• _To do_: Go over the listing below line by line, and return each one holding the string "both".

═══ Input records

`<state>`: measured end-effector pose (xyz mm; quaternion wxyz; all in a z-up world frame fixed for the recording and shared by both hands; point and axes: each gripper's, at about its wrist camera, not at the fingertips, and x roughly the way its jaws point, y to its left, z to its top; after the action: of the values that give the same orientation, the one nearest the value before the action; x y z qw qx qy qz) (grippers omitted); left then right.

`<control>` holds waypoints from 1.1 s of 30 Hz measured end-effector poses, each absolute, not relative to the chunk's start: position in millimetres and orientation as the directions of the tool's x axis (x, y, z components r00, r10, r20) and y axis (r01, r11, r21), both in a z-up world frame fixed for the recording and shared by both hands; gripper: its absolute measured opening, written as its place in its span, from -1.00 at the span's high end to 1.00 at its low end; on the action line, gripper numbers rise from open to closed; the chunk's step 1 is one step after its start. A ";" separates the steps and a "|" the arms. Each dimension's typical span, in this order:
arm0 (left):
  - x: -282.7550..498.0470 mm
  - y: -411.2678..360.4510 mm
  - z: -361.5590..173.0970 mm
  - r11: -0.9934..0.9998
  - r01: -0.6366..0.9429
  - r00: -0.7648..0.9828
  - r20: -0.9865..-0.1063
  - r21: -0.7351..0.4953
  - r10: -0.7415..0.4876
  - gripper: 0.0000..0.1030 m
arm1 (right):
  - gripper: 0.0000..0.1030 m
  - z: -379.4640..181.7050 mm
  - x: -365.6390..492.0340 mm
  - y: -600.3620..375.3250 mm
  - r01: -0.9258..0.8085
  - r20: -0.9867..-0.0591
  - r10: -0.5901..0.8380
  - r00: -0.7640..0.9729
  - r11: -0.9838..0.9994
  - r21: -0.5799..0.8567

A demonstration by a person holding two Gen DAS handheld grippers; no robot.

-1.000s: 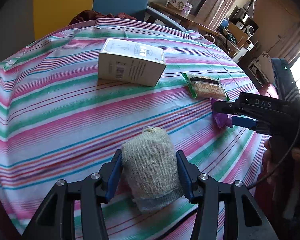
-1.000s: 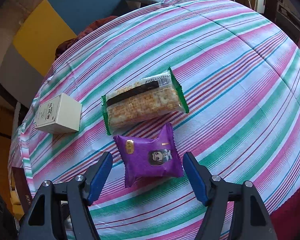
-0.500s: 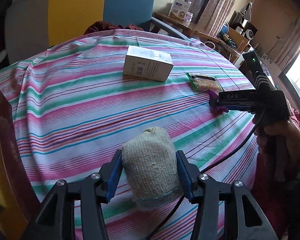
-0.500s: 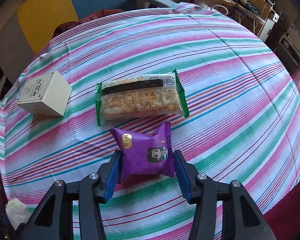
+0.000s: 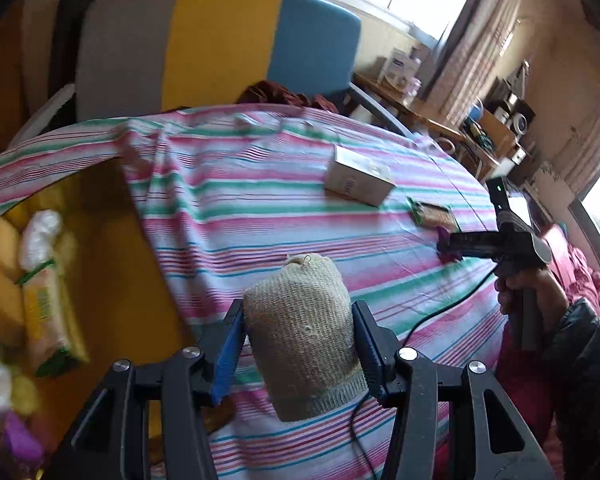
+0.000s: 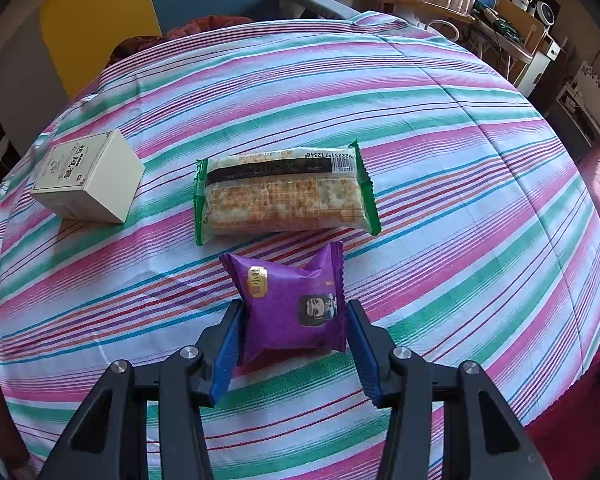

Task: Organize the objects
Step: 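Carry the knitted white roll into the gold tray and open the left tool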

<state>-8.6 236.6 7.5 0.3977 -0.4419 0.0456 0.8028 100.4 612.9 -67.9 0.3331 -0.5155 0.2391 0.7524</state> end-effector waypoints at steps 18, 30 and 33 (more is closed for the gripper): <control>-49.5 60.9 -39.4 -0.921 -0.335 -0.444 -0.828 -0.201 0.342 -0.02 | 0.10 -72.9 85.5 612.3 -0.723 -0.932 0.293 -0.214 -0.689 -0.051; -57.5 62.1 -62.8 -0.940 -0.307 -0.430 -0.859 -0.149 0.276 -0.10 | 0.14 -71.8 82.8 617.1 -0.718 -0.930 0.304 -0.208 -0.692 -0.066; -55.0 61.3 -57.0 -0.943 -0.307 -0.459 -0.848 -0.128 0.264 -0.20 | 0.15 -71.4 81.2 615.6 -0.716 -0.929 0.307 -0.207 -0.694 -0.070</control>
<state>-55.0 61.4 -57.0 0.1672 -0.4925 0.0214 0.8538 81.2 615.6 -71.4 0.3402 -0.5300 0.1929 0.7524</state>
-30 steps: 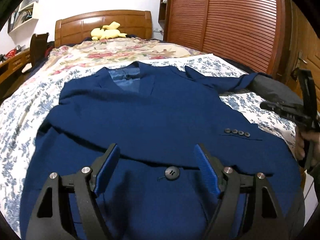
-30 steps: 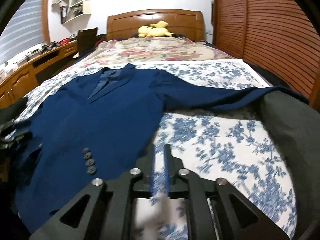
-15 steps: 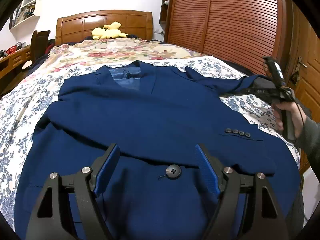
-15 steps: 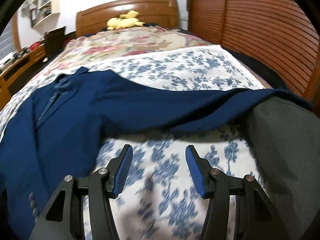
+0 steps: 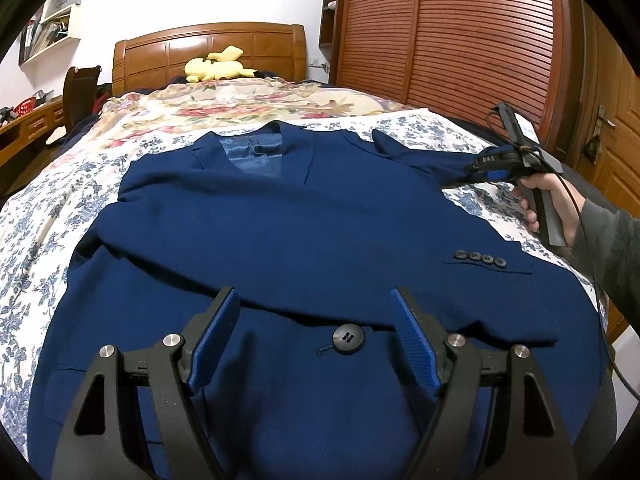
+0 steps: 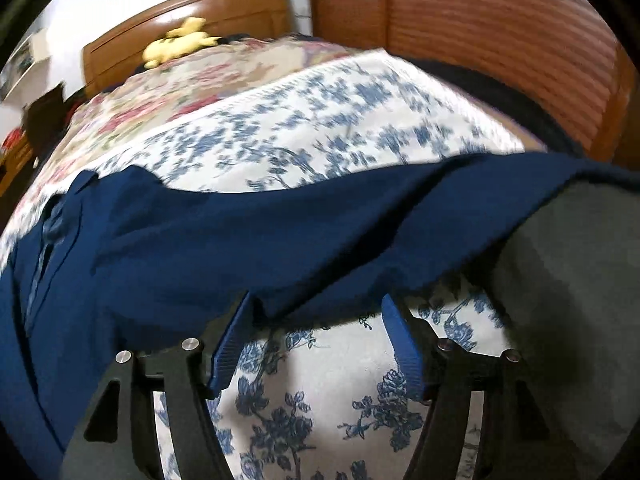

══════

• _Output for this exercise_:
`<state>`: measured end-effector pose (xyz mm; quaternion wxyz; all in a z-up world frame fixed for the recording and shared by both hands; point and axes: each gripper's, at about its wrist camera, not at the fingertips, and x roughly the way its jaws point, y to its left, z to its top; after the action: of the values that give the same orientation, the one nearest the value before the action; x y z qw qx qy qz) (grippers omitted); left then right.
`<control>` holds waypoints from 1.1 s of 30 Hz measured end-effector poses, each absolute, not relative to the chunk's start: position in millimetres and orientation as the directions of the tool's x axis (x, y, z components r00, r10, r20) and y axis (r01, r11, r21), both in a z-up world frame fixed for the recording and shared by both hands; gripper: its absolute measured opening, written as its place in its span, from -1.00 at the span's high end to 1.00 at its low end; on the action line, gripper numbers rise from open to closed; the chunk's step 1 is one step after its start. A ";" separates the steps and a "|" the arms. Each dimension's typical span, in this order:

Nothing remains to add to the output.